> [Activity]: The expected output is exactly the lines below, starting at the line with "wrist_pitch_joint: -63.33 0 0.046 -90" and ending at the line with "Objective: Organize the", both included; no other line belongs in it.
◆ ◆ ◆
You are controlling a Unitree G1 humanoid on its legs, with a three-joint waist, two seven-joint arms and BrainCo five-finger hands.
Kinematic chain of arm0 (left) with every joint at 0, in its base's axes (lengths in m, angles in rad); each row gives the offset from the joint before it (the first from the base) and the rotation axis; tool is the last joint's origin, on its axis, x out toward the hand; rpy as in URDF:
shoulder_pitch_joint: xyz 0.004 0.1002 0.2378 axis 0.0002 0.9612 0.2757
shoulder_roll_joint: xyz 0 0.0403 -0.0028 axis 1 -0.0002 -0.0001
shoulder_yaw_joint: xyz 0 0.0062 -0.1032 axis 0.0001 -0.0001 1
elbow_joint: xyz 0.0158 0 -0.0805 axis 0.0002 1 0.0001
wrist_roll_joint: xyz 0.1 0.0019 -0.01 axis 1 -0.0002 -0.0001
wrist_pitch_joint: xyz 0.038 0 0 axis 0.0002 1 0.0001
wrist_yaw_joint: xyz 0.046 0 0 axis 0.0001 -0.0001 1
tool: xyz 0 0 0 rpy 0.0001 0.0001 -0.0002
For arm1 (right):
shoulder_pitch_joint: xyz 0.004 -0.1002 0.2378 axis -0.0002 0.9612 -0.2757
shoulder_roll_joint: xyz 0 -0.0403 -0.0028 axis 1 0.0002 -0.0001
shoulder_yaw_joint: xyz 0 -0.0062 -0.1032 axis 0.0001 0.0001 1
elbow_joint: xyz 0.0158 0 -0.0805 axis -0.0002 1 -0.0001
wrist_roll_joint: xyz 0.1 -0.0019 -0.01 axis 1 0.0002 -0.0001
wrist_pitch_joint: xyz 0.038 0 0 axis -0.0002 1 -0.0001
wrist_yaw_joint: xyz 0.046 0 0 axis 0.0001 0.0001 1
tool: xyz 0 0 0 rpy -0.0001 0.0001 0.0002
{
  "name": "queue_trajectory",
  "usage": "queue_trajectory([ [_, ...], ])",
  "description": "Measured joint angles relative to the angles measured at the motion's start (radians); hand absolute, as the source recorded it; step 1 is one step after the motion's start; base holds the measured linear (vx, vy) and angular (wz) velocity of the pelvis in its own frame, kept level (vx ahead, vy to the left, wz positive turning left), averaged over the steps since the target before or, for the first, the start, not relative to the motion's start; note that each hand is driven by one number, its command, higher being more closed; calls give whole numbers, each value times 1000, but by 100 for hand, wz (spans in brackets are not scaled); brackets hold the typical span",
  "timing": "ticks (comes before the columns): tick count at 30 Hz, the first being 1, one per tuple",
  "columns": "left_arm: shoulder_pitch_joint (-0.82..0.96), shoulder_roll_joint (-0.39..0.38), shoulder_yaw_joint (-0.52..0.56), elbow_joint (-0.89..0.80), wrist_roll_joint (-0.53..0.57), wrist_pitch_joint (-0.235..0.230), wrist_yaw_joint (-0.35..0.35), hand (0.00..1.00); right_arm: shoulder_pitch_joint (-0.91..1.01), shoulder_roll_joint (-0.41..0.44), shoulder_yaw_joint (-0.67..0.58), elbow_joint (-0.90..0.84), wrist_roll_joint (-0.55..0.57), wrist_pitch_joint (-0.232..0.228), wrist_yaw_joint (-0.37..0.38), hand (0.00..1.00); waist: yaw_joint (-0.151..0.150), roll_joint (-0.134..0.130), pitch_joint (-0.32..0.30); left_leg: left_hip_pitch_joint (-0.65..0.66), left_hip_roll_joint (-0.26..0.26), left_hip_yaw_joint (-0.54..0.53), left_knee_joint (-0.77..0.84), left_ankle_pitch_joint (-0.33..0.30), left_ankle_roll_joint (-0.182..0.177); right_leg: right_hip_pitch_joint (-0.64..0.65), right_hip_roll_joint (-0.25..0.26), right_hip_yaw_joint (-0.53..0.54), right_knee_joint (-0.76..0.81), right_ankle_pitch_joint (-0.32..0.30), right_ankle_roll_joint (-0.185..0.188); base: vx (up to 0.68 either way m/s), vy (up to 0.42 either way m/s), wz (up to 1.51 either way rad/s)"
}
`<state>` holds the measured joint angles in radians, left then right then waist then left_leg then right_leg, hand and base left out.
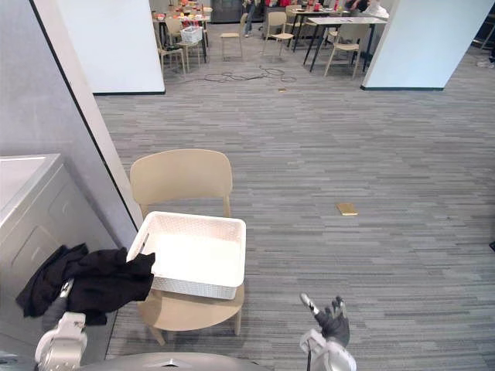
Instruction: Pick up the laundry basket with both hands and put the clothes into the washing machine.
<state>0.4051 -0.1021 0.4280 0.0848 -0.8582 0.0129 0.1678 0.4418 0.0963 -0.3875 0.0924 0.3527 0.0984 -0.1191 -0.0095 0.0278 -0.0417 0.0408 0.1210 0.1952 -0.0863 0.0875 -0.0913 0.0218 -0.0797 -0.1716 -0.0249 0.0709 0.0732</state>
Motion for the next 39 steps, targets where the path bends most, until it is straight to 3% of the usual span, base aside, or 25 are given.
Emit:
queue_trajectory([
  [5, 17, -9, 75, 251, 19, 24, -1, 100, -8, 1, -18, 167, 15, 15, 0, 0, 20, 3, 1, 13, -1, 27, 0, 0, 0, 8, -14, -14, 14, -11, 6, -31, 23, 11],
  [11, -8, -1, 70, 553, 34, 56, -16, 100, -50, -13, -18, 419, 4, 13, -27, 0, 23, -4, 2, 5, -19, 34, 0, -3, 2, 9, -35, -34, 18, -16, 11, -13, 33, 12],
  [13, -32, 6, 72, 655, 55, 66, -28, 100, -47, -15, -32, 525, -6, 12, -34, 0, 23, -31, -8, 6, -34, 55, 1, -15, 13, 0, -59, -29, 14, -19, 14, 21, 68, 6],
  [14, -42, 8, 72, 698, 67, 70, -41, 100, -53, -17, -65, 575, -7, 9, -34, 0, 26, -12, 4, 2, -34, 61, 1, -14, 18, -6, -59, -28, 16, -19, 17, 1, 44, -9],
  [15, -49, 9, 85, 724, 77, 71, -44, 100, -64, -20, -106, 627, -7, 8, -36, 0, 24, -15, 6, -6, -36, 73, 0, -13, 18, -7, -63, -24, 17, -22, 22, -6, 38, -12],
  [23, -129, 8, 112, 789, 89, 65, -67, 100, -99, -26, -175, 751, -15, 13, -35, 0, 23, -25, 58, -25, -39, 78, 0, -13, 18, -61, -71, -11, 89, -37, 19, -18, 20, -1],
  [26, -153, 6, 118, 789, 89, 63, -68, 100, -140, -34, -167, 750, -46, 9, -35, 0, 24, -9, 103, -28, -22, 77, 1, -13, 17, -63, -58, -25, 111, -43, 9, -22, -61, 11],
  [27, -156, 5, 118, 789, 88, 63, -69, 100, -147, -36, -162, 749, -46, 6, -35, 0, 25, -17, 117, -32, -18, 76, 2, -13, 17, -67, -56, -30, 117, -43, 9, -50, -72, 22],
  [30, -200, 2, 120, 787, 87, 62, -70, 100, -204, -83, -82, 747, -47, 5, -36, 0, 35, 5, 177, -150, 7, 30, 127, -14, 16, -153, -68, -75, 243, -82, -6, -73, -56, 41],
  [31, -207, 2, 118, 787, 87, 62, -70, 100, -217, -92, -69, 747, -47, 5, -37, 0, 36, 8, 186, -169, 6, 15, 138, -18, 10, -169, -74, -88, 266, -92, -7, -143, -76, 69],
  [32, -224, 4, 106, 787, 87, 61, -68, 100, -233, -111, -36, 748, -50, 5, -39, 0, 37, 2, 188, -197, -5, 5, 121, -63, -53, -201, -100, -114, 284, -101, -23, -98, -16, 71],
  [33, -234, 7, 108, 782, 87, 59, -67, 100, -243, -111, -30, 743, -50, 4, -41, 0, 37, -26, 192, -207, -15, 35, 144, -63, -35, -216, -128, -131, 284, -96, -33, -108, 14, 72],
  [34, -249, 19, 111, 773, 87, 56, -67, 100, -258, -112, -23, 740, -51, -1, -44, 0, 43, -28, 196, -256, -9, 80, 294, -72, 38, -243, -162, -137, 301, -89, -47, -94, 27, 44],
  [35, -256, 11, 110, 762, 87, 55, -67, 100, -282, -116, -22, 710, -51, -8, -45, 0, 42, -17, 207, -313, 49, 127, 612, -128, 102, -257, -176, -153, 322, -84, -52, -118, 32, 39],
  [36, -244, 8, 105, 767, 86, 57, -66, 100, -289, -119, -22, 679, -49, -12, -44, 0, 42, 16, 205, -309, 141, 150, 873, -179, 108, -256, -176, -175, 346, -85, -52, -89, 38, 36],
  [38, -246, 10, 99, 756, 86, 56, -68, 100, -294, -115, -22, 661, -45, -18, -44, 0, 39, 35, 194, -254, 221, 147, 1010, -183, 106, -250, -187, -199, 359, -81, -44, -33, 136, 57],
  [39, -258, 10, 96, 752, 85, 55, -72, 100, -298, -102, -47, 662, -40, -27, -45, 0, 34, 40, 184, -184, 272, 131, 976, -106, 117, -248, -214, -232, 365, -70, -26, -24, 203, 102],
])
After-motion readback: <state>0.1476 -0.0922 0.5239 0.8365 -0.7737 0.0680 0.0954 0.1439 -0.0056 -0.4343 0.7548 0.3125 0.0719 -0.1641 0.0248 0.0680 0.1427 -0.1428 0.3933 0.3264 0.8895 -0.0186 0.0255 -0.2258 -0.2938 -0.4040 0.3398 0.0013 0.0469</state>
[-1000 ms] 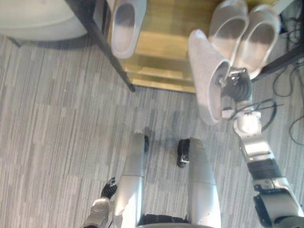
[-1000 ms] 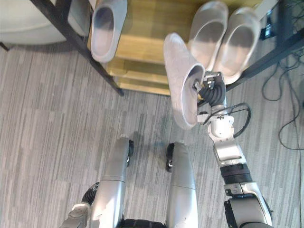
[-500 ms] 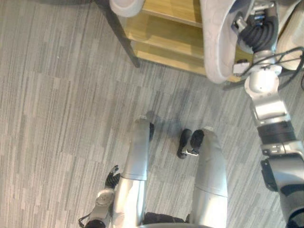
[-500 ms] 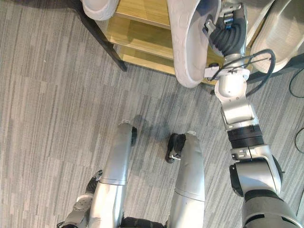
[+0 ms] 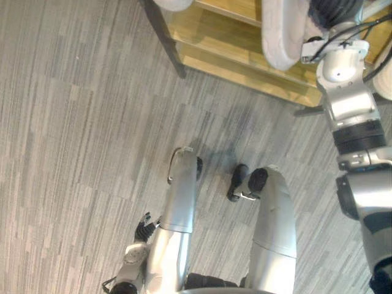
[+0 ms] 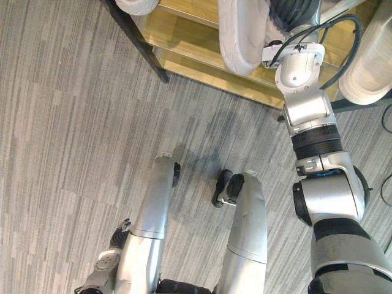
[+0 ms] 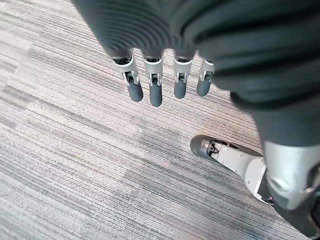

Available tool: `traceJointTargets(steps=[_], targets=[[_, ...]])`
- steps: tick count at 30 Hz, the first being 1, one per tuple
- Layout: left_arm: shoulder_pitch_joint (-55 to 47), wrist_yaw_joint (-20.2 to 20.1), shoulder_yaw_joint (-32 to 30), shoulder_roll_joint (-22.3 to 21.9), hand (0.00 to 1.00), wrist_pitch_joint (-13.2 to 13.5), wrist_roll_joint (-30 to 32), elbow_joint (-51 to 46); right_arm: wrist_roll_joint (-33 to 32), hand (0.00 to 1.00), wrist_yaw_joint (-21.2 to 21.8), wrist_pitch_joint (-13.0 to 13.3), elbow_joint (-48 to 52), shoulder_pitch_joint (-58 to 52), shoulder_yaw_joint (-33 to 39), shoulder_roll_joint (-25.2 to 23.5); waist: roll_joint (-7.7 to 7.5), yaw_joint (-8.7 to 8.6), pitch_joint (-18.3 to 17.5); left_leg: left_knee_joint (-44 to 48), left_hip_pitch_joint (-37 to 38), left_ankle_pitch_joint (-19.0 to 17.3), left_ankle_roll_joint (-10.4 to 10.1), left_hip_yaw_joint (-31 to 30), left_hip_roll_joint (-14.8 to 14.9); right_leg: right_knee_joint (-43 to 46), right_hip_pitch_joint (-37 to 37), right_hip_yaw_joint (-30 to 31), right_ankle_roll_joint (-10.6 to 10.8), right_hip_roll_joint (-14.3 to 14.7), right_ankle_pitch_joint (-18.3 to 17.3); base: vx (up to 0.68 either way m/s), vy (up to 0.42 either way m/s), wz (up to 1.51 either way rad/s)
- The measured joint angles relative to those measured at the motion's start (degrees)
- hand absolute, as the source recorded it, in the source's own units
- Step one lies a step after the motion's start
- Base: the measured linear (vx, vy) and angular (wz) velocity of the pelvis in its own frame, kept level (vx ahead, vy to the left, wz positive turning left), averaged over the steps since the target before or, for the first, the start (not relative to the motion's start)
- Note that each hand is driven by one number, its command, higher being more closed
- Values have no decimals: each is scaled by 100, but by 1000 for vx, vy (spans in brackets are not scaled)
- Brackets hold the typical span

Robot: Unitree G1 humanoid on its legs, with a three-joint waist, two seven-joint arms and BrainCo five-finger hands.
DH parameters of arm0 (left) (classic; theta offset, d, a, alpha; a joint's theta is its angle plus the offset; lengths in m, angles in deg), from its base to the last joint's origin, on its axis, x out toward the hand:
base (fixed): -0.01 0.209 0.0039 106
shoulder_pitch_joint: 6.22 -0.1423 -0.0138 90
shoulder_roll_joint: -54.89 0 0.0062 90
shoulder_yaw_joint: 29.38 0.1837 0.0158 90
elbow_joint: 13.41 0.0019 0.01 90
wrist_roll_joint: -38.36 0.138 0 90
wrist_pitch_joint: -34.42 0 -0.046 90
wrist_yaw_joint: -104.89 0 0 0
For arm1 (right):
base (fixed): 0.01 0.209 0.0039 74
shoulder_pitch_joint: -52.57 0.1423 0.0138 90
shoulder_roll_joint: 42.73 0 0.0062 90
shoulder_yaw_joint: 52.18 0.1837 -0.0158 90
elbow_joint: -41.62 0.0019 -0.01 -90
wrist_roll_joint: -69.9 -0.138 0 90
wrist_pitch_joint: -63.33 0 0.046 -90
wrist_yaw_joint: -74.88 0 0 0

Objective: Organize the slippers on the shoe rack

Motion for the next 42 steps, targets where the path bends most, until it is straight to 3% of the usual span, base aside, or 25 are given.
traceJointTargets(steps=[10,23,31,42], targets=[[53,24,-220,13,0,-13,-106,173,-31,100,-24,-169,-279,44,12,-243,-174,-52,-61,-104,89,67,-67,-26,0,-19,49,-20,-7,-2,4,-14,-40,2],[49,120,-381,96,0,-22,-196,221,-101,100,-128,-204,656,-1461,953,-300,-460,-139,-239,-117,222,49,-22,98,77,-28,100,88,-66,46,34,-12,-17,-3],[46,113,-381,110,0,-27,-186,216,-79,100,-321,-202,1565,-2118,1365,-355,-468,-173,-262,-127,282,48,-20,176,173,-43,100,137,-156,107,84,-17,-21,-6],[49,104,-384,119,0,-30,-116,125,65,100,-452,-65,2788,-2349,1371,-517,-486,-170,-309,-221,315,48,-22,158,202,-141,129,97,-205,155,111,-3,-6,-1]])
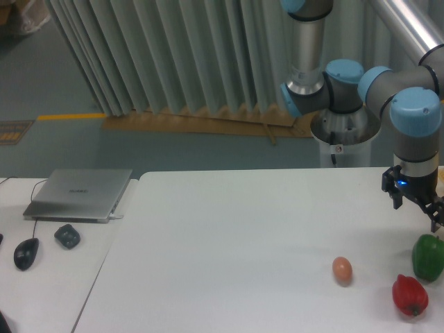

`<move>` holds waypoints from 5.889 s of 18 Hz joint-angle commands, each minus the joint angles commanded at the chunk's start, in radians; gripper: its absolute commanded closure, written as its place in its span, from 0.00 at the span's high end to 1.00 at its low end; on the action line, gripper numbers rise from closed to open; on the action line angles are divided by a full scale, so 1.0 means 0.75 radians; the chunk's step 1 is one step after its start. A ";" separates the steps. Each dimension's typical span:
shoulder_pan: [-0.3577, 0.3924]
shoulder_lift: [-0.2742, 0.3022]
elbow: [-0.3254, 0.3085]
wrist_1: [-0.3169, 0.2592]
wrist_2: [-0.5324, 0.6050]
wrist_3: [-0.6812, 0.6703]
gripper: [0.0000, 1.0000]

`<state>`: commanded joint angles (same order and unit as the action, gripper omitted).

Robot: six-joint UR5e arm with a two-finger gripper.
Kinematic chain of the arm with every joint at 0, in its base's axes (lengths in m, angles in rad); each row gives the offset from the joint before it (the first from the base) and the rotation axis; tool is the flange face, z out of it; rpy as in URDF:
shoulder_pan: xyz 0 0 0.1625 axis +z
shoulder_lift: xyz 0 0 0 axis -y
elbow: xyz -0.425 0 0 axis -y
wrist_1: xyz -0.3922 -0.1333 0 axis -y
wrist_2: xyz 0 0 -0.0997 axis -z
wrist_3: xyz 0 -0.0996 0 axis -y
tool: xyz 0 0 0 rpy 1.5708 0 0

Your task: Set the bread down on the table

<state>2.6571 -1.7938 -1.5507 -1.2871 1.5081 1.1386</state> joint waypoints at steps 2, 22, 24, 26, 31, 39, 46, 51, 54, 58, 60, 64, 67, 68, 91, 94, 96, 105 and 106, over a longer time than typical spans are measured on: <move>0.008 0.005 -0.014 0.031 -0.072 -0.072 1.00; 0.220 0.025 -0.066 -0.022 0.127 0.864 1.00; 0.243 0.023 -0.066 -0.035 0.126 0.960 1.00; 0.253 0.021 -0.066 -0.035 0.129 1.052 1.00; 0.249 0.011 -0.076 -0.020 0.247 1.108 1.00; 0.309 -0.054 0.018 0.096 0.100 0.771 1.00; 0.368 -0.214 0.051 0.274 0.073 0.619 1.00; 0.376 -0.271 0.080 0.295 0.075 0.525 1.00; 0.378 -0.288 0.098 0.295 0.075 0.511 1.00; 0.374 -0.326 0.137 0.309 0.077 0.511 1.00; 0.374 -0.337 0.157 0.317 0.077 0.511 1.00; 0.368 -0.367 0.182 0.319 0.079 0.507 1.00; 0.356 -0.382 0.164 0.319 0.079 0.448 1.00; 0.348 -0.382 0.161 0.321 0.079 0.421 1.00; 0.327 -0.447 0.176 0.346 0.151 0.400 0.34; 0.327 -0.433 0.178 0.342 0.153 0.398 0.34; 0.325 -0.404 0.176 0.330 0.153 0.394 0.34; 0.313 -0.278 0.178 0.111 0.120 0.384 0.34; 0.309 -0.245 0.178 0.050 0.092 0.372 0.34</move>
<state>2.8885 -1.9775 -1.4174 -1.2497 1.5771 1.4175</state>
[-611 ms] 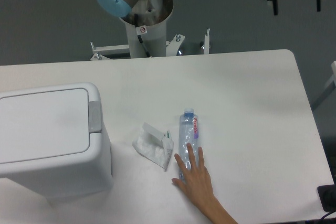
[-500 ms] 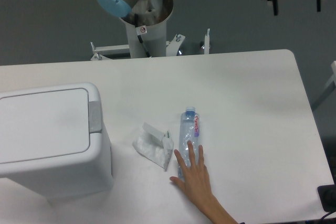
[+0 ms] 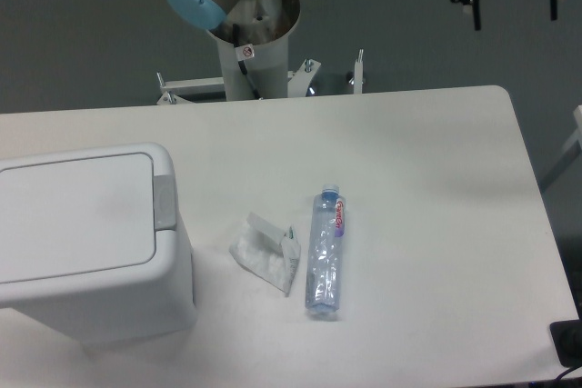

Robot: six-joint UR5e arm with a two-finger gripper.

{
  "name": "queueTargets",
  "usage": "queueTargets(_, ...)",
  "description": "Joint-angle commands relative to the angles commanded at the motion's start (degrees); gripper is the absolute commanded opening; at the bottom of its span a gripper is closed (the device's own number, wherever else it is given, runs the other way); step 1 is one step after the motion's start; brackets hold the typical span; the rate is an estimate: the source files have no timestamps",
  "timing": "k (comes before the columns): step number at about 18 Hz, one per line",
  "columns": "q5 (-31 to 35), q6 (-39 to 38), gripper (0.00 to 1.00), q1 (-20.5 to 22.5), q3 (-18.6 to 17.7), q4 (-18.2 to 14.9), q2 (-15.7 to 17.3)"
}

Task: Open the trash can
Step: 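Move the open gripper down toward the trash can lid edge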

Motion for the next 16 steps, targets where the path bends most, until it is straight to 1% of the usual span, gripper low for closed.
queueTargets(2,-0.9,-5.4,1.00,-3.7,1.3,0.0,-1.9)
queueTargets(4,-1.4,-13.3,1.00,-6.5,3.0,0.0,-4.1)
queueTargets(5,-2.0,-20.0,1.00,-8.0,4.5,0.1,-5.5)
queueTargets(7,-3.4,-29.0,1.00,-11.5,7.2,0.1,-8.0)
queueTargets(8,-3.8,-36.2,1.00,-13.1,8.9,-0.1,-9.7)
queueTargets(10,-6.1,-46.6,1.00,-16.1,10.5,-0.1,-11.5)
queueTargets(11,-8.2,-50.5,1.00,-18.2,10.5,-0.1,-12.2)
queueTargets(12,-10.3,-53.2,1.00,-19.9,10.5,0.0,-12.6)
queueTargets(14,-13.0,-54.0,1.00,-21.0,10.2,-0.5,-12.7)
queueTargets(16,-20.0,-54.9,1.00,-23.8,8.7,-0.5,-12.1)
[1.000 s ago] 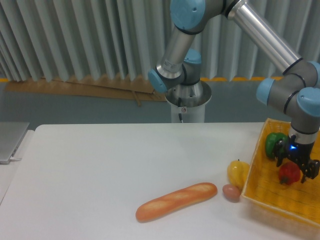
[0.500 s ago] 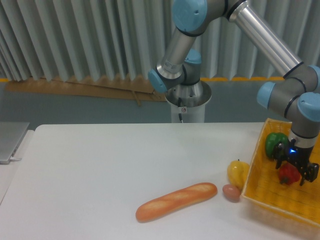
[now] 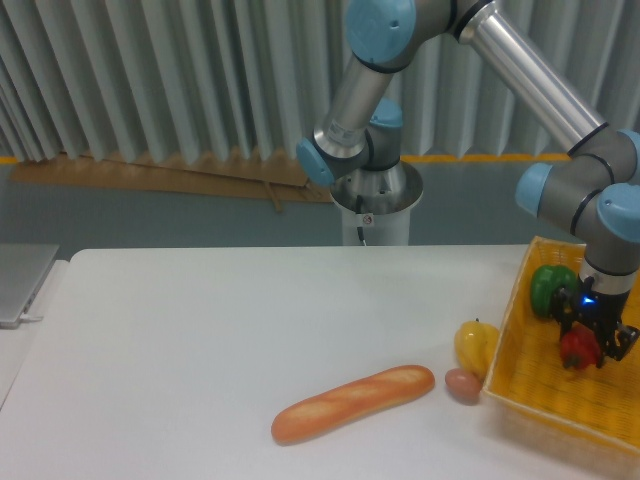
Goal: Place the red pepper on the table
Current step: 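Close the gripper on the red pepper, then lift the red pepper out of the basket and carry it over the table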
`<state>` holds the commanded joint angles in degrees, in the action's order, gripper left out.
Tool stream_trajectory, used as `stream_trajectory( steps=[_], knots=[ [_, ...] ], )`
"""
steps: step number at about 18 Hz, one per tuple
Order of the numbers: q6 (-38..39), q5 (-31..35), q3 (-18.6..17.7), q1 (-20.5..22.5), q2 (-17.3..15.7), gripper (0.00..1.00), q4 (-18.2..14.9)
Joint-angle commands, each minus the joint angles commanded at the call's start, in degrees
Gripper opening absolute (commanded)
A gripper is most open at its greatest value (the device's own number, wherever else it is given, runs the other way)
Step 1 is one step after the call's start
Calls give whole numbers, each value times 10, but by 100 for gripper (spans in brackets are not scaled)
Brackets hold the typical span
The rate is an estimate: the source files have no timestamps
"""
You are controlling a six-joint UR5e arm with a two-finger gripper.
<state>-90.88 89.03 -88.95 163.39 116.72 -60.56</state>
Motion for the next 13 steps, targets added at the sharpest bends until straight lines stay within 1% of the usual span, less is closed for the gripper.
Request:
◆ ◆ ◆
> [Solution for this task]:
wrist_pitch_joint: -63.33 0 0.046 -90
wrist_yaw_joint: -74.88 0 0 0

Objective: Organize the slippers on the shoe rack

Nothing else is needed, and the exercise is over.